§ **Aim of the exercise**: When you copy the listing, skip the images and return each line verbatim.

§ **Data section**:
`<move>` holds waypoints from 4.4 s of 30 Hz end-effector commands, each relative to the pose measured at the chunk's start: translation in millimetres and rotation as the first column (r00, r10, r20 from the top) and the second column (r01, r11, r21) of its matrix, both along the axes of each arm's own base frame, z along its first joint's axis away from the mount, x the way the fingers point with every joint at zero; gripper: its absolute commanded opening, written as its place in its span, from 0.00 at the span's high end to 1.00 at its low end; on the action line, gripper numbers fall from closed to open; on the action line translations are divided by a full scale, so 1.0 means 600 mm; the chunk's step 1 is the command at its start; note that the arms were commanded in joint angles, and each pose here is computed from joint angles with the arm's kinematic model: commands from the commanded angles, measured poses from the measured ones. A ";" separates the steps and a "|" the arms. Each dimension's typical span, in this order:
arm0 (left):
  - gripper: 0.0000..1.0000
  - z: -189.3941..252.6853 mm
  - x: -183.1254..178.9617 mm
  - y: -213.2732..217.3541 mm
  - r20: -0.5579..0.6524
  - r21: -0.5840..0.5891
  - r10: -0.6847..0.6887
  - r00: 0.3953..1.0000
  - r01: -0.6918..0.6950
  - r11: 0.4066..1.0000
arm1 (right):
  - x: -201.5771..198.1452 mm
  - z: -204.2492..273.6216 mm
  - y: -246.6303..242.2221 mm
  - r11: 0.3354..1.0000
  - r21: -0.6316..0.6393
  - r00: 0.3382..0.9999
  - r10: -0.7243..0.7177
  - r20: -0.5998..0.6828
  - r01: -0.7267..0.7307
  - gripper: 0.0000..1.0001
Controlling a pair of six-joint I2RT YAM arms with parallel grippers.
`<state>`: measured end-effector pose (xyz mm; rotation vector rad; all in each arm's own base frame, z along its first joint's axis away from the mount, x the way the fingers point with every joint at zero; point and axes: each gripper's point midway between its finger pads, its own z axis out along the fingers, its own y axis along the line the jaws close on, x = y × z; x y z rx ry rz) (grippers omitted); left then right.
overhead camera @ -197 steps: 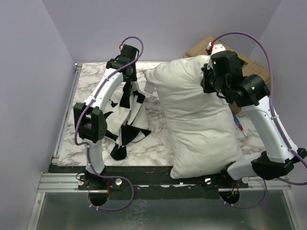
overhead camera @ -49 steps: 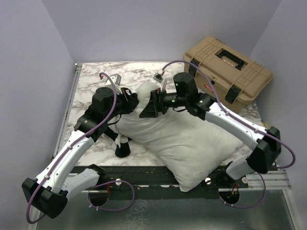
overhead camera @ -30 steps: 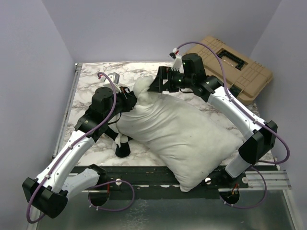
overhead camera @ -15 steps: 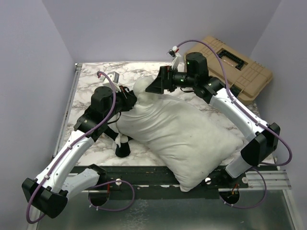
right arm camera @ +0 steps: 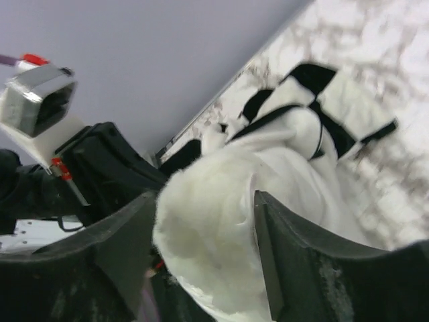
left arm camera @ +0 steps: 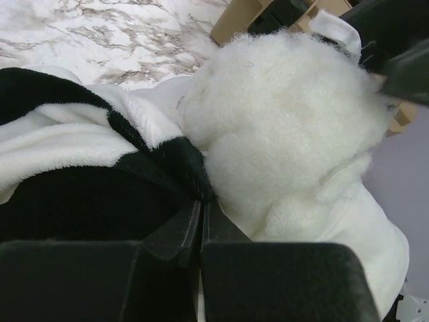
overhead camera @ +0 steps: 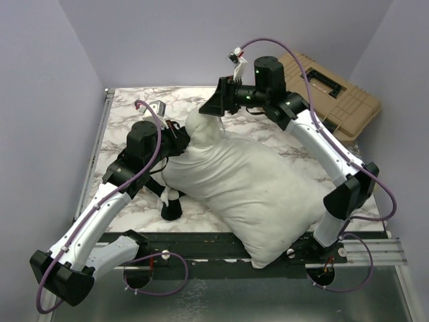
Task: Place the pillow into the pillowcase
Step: Stuff the pillow into the pillowcase.
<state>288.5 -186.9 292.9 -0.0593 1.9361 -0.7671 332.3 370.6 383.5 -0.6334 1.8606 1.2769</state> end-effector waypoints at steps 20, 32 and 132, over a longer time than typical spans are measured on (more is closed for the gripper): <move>1.00 0.047 -0.005 0.019 0.025 0.016 0.047 0.999 -0.047 0.999 | -0.148 -0.289 0.088 0.951 -0.201 0.901 0.134 -0.413 -0.234 0.80; 1.00 0.187 -0.027 0.042 0.183 -0.080 0.091 0.979 -0.077 0.994 | -0.111 -0.316 0.139 0.972 -0.120 0.883 0.130 -0.451 -0.204 0.82; 1.00 0.145 -0.105 -0.239 0.310 -0.184 -0.450 0.837 0.517 0.836 | 0.010 -0.099 0.059 0.898 0.434 0.896 0.136 -0.424 0.069 1.00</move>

§ **Written response**:
`<move>` holds waypoints from 4.4 s of 30 Hz end-effector commands, each relative to the pose measured at the chunk's start: translation in millimetres and rotation as the first column (r00, r10, r20 from the top) and the second column (r01, r11, r21) of its matrix, both along the axes of each arm's own base frame, z along its first joint's axis away from the mount, x the way the fingers point with every joint at zero; gripper: its absolute commanded opening, written as its place in its span, from 0.00 at the span's high end to 1.00 at its low end; on the action line, gripper numbers fall from closed to open; on the action line translations are divided by a full scale, so 1.0 means 600 mm; the chunk's step 1 is the command at its start; note that the arms were commanded in joint angles, and each pose here is computed from joint angles with the arm's kinematic model: commands from the commanded angles, measured poses from the measured ones. A ";" separates the steps and a "|" the arms. Each dimension's typical span, in this order:
arm0 (left):
  - gripper: 0.0000..1.0000
  - z: -189.3941..252.6853 mm
  - x: -183.1254..178.9617 mm
  - y: -213.2732..217.3541 mm
  - r20: -0.5579..0.6524
  - r21: -0.5840..0.5891
  - r10: -0.6847..0.6887
  - r00: 0.3953..1.0000
  - r01: -0.6918..0.6950
  - r11: 0.4066..1.0000
arm1 (right):
  - x: -201.5771..198.1452 mm
  - z: -204.2492..273.6216 mm
  - y: -246.6303..242.2221 mm
  - r11: 0.3354..1.0000
  - r21: -0.6316..0.6393
  - r00: 0.3382..0.9999
  - r10: -0.7243..0.7177
  - r20: -0.5998..0.6828
  - r01: -0.7267..0.7307
  - gripper: 0.0000..1.0001
Controlling a pair of six-joint I2RT YAM arms with parallel grippers.
`<state>`: measured end-effector pose (xyz mm; rotation vector rad; all in each arm's own base frame, z along its first joint's axis away from the mount, x the way the fingers point with every joint at zero; point and axes: each gripper's point midway between its finger pads, its own z axis out along the fingers, its own y axis along the line the jaws close on, x = y × z; x y z rx ry rz) (grippers omitted); left then right.
overhead camera @ -197 steps: 
overhead camera @ -49 steps: 
overhead camera @ -30 steps: 
overhead camera @ -15 steps: 
right arm camera @ +0 steps: 
left arm camera @ +0 steps: 
overhead camera @ +0 steps: 
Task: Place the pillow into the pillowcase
Step: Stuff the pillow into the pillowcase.
<state>288.5 -186.9 292.9 -0.0593 1.9361 -0.7671 332.3 370.6 383.5 -0.6334 1.8606 1.2769</state> end-effector waypoints at steps 20, 32 and 132, over a longer time than typical spans are measured on (more is closed for the gripper): <move>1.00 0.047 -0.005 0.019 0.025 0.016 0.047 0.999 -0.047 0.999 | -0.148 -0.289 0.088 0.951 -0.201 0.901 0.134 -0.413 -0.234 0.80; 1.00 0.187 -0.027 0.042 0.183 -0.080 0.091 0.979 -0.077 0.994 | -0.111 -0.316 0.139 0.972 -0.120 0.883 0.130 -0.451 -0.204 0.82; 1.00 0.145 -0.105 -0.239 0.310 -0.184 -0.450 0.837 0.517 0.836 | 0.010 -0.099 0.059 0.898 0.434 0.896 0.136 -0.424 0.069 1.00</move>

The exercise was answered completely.